**Instructions for the task**
An exact transcription of the lines below, from the first through the one containing "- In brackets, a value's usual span", is the only output wanted.

# # # # # # #

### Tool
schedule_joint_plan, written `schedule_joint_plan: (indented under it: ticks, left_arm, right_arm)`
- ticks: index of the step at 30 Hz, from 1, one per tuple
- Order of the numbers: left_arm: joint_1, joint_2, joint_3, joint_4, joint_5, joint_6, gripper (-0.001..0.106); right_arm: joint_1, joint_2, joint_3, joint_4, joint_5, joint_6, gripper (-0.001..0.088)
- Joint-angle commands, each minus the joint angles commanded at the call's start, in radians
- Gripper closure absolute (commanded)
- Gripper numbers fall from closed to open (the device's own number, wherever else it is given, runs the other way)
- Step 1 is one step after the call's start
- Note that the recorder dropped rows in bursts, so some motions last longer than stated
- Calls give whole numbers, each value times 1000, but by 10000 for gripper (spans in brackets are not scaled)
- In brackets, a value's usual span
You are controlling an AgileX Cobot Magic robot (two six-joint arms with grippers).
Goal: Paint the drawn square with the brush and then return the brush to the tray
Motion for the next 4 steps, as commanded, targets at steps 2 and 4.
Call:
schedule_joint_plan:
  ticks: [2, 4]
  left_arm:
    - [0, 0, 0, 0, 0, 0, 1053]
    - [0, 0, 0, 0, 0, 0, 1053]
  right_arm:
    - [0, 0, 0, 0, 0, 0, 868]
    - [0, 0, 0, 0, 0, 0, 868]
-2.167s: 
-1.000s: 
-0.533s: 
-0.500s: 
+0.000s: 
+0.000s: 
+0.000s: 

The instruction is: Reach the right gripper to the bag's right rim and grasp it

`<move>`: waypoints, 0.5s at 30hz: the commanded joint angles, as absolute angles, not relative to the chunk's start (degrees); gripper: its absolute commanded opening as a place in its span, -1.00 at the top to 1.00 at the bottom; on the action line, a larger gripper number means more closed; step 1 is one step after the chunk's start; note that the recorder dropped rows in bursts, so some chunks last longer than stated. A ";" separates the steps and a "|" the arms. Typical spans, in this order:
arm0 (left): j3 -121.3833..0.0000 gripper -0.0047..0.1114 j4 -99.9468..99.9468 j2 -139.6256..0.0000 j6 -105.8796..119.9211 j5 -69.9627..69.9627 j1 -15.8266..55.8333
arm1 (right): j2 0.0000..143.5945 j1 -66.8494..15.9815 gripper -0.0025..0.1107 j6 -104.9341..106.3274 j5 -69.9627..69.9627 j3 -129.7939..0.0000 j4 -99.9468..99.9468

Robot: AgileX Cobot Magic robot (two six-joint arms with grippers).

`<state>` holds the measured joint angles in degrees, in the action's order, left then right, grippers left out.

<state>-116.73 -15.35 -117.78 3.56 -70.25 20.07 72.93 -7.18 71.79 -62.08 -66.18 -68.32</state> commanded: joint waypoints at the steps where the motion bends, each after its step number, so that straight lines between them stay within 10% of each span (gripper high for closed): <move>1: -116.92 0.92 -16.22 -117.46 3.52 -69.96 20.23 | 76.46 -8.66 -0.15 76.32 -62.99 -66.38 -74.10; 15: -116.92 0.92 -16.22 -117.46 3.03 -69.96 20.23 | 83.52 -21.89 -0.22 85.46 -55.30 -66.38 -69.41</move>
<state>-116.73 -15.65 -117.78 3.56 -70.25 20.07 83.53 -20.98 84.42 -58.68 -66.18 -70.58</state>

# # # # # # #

**Task result**
### Tool
schedule_joint_plan, written `schedule_joint_plan: (indented under it: ticks, left_arm, right_arm)`
- ticks: index of the step at 30 Hz, from 1, one per tuple
- Order of the numbers: left_arm: joint_1, joint_2, joint_3, joint_4, joint_5, joint_6, gripper (-0.001..0.106); right_arm: joint_1, joint_2, joint_3, joint_4, joint_5, joint_6, gripper (-0.001..0.088)
- Joint-angle commands, each minus the joint angles commanded at the call's start, in radians
- Gripper closure absolute (commanded)
- Gripper numbers fall from closed to open (the device's own number, wherever else it is given, runs the other way)
- Step 1 is one step after the call's start
- Note that the recorder dropped rows in bursts, so some motions last longer than stated
- Calls give whole numbers, each value times 1000, but by 10000 for gripper (spans in brackets are not scaled)
- In brackets, a value's usual span

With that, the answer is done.